Le travail sur la relation entre les œuvres et avec l'architecture est essentiel. Le design, la lumière, l'agencement, les circulations : tout est conçu pour valoriser les œuvres et laisser au visiteur la liberté d'établir un dialogue avec elles, entre elles, une conversation infinie puisque réinventée sans cesse par ses propres déplacements. Dans cette optique, le musée du Louvre-Lens est un exemple qui fera date tant l'imbrication des maîtres d'œuvre - architectes, paysagiste et muséographe - répond aux enjeux sociaux, politiques, scientifiques et artistiques du projet. Sans jamais niveler par le bas, il y a une volonté de désamorcer tous les processus d'intimidation vis-à-vis du public, en rendant l'ensemble fluide, intuitif et appropriable. Dans la galerie du temps, pour renforcer la perception des dimensions exceptionnelles du bâtiment (un espace d'un seul tenant de 3 200 m2), et donner forme au projet scientifique, j'ai prisle parti de supprimer tout cloisonnement et de n'accrocher aucune œuvre au mur. En décloisonnant l'espace et en libérant les murs, les regroupements d'œuvres se retrouvent au cœur de l'architecture. C'est autour de ces regroupements que le public circule, déambule, s'arrête, contemple, se repose. Le mobilier muséographique active ainsi des séquences d'œuvres (même civilisation, même aire géographique, même époque), retravaille la temporalité (rapprochant parfois des représentations séparées par des siècles), ou encore génère des ruptures (de styles, de techniques...). Il suggère des hors-champ, induit des raccords (une œuvre devenant le détail d'une autre), entraîne des panoramiques.

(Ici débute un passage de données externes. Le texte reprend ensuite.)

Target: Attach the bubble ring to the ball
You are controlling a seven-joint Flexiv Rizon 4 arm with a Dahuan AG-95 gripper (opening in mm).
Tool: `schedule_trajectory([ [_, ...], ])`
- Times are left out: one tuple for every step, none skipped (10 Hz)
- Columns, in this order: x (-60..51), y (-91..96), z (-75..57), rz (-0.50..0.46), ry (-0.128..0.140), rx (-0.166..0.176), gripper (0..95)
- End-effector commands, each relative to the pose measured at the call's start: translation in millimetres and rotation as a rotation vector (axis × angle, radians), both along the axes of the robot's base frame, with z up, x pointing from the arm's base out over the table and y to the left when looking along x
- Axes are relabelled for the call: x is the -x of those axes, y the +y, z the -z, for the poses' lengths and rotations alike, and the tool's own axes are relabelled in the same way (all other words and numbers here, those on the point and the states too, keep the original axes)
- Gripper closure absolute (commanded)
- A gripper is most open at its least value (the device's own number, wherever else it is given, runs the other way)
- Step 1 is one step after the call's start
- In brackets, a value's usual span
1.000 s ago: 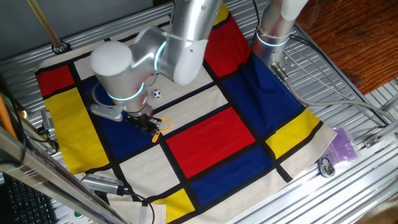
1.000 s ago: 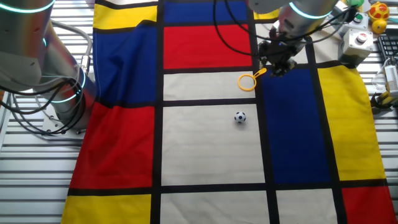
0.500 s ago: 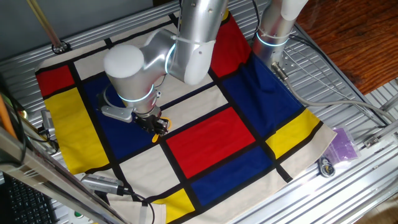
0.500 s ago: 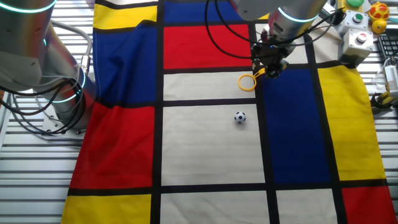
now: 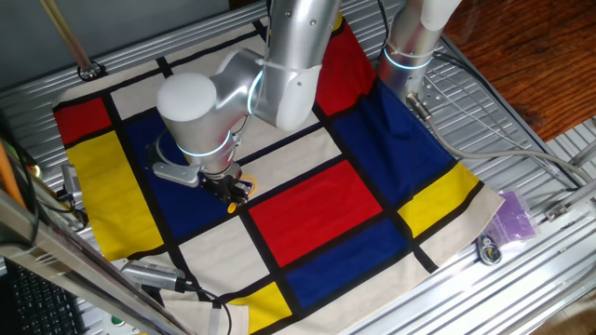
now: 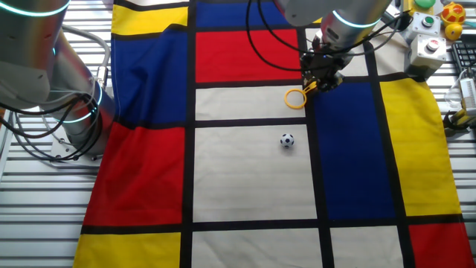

En accord avec Sanaa, nous avons créé la « terrasse » d'introduction, qui domine la galerie et met le visiteur en position de surplomb, avant de l'inviter à « descendre » dans la galerie. Le choix d'habiller les murs intérieurs de la galerie du temps d'aluminium anodisé légèrement réfléchissant et de créer ainsi un espace infini où se reflètent les œuvres, participe de la même logique.

Aujourd'hui les musées sont animés par des gens qui admettent se poser des questions et préfèrent susciter des interrogations qu'asséner des vérités. La vraie priorité est d'être attentif à la polysémie des regards. »

Adrien Gardère, designer, scénographe, muséographe « Aujourd'hui, la vraie priorité est d'être attentif à la polysémie des regards » Adrien Gardère, designer, scénographe, muséographe « Aujourd'hui, la vraie priorité est d'être attentif à la polysémie des regards »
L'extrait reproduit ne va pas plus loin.